La rabbia lo rende corrosivo, fino a non lasciarsi intimorire neppure dall’immagine delle camere a gas. Darwish è spietato, ma la sua è una riflessione che riguarda tutti, e non solo i Palestinesi. La bulimia mediatica della guerra in Ucraina dei nostri giorni sta provocando un turbamento delle masse in Occidente molto diverso rispetto a quello suscitato da guerre ad altre latitudini, dai conflitti in Yemen, in Afghanistan, dalla questione palestinese, che pure hanno “coinvolto” l’Europa, se non altro per i profughi lungo i suoi confini. Il doppio standard nella narrazione – e nella partecipazione “umana” – non può sfuggire al poeta. “Non ho nonne morte nelle camere a gas (…)/ Che orrore fu la Nakba (l’espulsione dei Palestinesi dalle loro terre nel ’48, ndr)? /Quanto è stato duro essere profughi?/ Ma queste sono minime tribolazioni per neri come noi”. Questa è la risposta di Darwish: in quel loro essere “neri” sta il motivo del disinteresse del mondo per le sofferenze di alcuni popoli.
Esiste forse la speranza?

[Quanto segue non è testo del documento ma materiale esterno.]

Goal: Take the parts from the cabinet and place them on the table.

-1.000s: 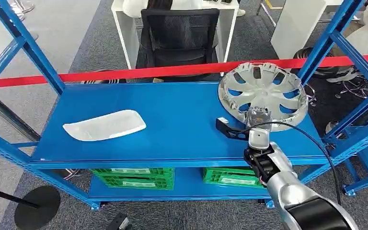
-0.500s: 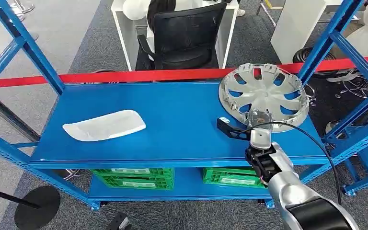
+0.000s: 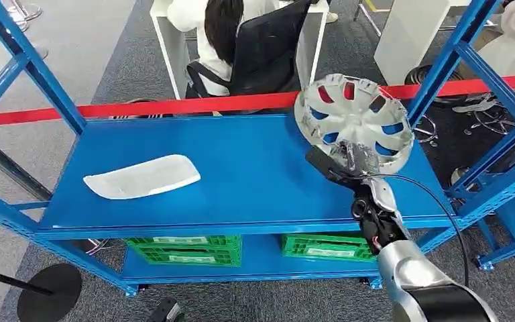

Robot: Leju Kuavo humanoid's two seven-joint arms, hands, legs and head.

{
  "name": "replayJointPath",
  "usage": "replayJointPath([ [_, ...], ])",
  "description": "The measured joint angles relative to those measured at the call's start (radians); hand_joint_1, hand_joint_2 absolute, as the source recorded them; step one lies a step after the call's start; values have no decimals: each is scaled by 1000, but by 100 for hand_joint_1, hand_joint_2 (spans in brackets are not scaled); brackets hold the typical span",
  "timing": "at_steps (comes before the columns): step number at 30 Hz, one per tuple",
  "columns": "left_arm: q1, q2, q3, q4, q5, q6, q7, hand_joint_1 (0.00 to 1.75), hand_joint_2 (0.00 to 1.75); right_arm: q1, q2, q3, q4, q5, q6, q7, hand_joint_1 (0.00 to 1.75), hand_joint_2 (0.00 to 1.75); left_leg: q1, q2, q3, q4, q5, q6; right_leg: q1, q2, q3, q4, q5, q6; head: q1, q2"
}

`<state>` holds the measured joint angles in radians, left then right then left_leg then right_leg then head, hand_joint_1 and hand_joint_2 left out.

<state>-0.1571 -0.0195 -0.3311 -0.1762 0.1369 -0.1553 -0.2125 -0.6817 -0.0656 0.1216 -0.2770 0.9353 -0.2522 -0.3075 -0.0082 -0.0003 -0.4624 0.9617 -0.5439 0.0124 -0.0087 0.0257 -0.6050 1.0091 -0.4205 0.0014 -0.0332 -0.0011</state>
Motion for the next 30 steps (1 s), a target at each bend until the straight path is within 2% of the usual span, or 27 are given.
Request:
replayJointPath([
  [4, 1, 1, 0, 0, -1, 0, -2, 0, 0, 3, 22, -64, -8, -16, 1, -18, 175, 175, 0, -4, 0, 0, 0, 0, 1, -2, 2, 0, 0, 0, 0, 0],
  [5, 1, 1, 0, 0, -1, 2, -3, 0, 175, 5, 27, -75, -11, -31, 7, -40, 175, 175, 0, -5, 0, 0, 0, 0, 1, -2, 2, 0, 0, 0, 1, 0],
  [7, 2, 1, 2, 0, -1, 9, -18, 0, 175, 14, 40, -119, -33, -151, 76, -207, 175, 175, 1, -4, 0, 0, 0, 0, 1, -1, 2, 0, 0, 0, 0, 0],
  [8, 3, 2, 4, 0, 0, 11, -24, 0, 175, 22, 50, -140, -53, -230, 135, -311, 175, 175, 1, -1, 0, 0, 0, 0, 1, 1, 2, 0, 0, 0, 0, 0],
  [9, 2, 2, 8, 0, 1, 12, -31, 0, 175, 36, 66, -152, -78, -289, 178, -357, 175, 175, 1, 0, 0, 0, 0, 0, 1, 1, 1, 0, 0, 0, 0, 0],
  [12, 4, 2, 19, 0, 1, 12, -43, 0, 175, 82, 87, -126, -221, -535, 289, -394, 175, 175, 1, -1, 0, 0, 0, 0, 1, 1, 1, 0, 0, 0, 0, 0],
  [15, 5, 3, 29, 0, 1, 15, -49, 0, 175, 154, 87, -70, -408, -799, 375, -376, 175, 175, 1, -1, -1, 0, 0, 0, 1, 0, 0, 0, 0, 0, 1, 0],
  [17, 6, 3, 32, 0, 0, 15, -50, 0, 175, 214, 84, -24, -519, -887, 400, -360, 175, 175, 1, -2, -3, 0, 0, 0, 0, 1, -3, 0, 0, 0, 0, 0],
  [18, 6, 4, 33, 0, -1, 15, -50, 0, 0, 236, 83, -2, -559, -891, 406, -357, 175, 175, 1, -2, -4, 0, 0, 0, 0, 1, -4, 0, 0, 0, 0, 0],
  [20, 6, 3, 35, 0, -1, 15, -51, 0, 0, 267, 80, 31, -621, -907, 410, -355, 175, 175, 1, -5, -5, 0, 0, 0, 1, -2, -4, 0, 0, 0, 0, 0],
  [21, 7, 3, 38, 0, -1, 15, -53, 0, 175, 281, 78, 42, -647, -922, 412, -360, 175, 175, 1, -8, -5, 0, 1, 0, 1, -5, -5, 0, 0, 0, 0, 0],
  [23, 8, 3, 43, 0, -2, 16, -59, 0, 175, 313, 69, 62, -712, -972, 428, -370, 175, 175, 1, -12, -8, 0, 1, 0, 1, -9, -6, 0, -1, 1, 0, 0],
  [27, 11, 4, 51, 0, 2, -19, -79, 0, 175, 397, 41, 84, -868, -1146, 526, -366, 175, 175, 1, -13, -14, 0, 1, 0, 0, -10, -9, 0, -1, 1, 1, 0],
  [30, 12, 4, 55, 0, -3, -25, -96, 0, 175, 422, 32, 95, -956, -1167, 537, -367, 175, 175, 0, -11, -13, 0, 1, 0, 0, -8, -10, 0, -1, 1, 0, 0],
])
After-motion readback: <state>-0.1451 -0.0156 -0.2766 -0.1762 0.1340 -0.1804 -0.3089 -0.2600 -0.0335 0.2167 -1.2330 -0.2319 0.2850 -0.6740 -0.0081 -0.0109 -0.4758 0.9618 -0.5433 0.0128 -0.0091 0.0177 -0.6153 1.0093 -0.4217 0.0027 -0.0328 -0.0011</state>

Malgrado tutto, sì. Col suo dire brillante in fondo in nessun momento Darwish riesce a mascherare la sua innata vitalità. Quell’attaccamento alla vita che è la sua identità è un moto vivace, allegro, giocoso. E’ consapevole della sua speranza, il poeta, quasi fosse una condanna. “La pena che risplende, ora, mi è più cara degli incubi”, scrive Darwish, che non potrebbe appartenere alla “seconda categoria” umana se non fosse animato da un’utopia. Dolorosa da portare avanti, indubbiamente. “Ho perso ormai la speranza / ma continuerò a cercare e a sbandare / io che non ho mai detto di voler scendere”, dice. “Una parola avvelenata di speranza”, si legge, ancora, e la definizione non può non ricordare i versi del poeta Mahmud Darwish sullo stesso tema: “Resistere significa: accertarsi della forza/ del cuore e dei testicoli, e del tuo male tenace:/ il male della speranza”.
Un poeta da scoprire e un libro da leggere, destinato all’umanità che vuole mettersi “in ascolto”, che è pronta ad “accorgersi”.